US farmland significantly outperformed other real assets including timberland and real estate between 1999 and 2013, according to a new investment performance report from UK real estate company Savills.
Data from the National Council of Real Estate Investment Fiduciaries (NCREIF) Farmland Index show that agricultural properties bought as investments over the 15-year period returned 13 percent. Particularly high commodity prices over a 3-year period helped boost the returns, according to Savills.
“US farmland prices, unlike in other parts of the world, are much more related to the commodity prices,” Ian Bailey, director of rural research at the agency told Agri Investor. “UK farmland prices by comparison are more driven by non-farmers buying the land. The trend between commodity prices, productivity and farmland values has been broken over the past 10 years.”
“Non-farmers are buying the land [in the UK] for lifestyle type reasons instead of income returns, or they just want to live in the countryside. But in the US, buyers are buying because of commodity prices,” Bailey continued.
In the US, farmers represented 75 percent of farmland buyers in 2014 as investors accounted for the remainder. But in the UK, farmers bought 45 percent of farmland sales during the year while a combination of institutional/corporate and non-farmer buyers acquired the remainder, according to data compiled by Savills.

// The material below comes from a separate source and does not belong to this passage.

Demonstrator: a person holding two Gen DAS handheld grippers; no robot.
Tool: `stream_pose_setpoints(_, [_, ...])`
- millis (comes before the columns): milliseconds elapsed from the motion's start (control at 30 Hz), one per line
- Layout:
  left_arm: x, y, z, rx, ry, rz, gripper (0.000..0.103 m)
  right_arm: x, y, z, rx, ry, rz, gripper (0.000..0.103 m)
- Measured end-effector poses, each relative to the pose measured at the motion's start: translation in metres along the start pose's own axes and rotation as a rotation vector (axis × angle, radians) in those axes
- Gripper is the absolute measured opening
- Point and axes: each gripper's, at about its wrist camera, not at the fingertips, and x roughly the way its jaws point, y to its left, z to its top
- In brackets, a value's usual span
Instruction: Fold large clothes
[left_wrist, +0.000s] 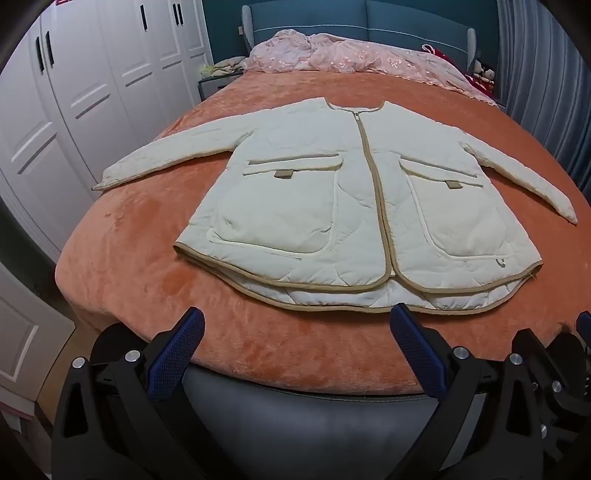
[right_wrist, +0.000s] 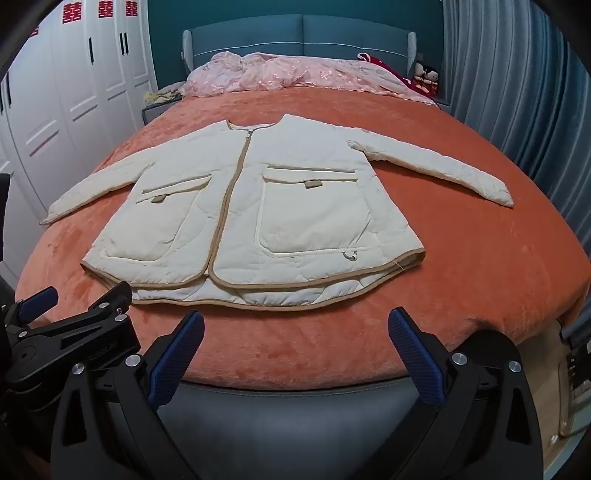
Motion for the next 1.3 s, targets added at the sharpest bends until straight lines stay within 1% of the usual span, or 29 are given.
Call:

In its report, Spotlight: US Farmland 2015, Savills offers an overview of US farm profitability across crop types, average farmland values, asset performance, and policy on overseas ownership of US farmland. It is designed for institutional investors and private individuals that are not familiar with the US agricultural market, but that want to invest in it, John Cottingham, co-author of the report and president of Agricultural Investment Associates (AIA), told Agri Investor.
“The purpose of this report is to highlight the opportunity in the US and to get a lot of investors [to the US market],” Bailey told Agri Investor. Many investors do not usually think about the US as an opportunity, he added.
“[Investing in US farmland] is good for diversifying your portfolio,” he said. “The US is a mature market, it’s politically secure in a lot of ways, which is similar to the UK. Comparing places like Africa or some of the emerging markets, [US] is a very safe place to invest.”
To unlock the full potential of US land capital, there are still many challenges and barriers to overcome, writes Hugh Coghill, director of international land markets of Savills and one of the report’s authors.
“The US farmland market is multi-faceted in terms of enterprise size, soil type, water availability, ownership structure and varying foreign investment policy on a state-by-state basis,” he wrote in the report. “But with the right knowledge and strategy, farmland investors have the ability to acquire assets of significant value and potential.”
It is this market diversity that makes it important for investors to have local knowledge and understanding of the broad market and the different commodities grown across the various states “which many European investors don’t realise”, added Cottingham.
Cottingham is based in Chicago where he provides a personal advisory service to US and international clients, working with their advisors to manage their farmland assets.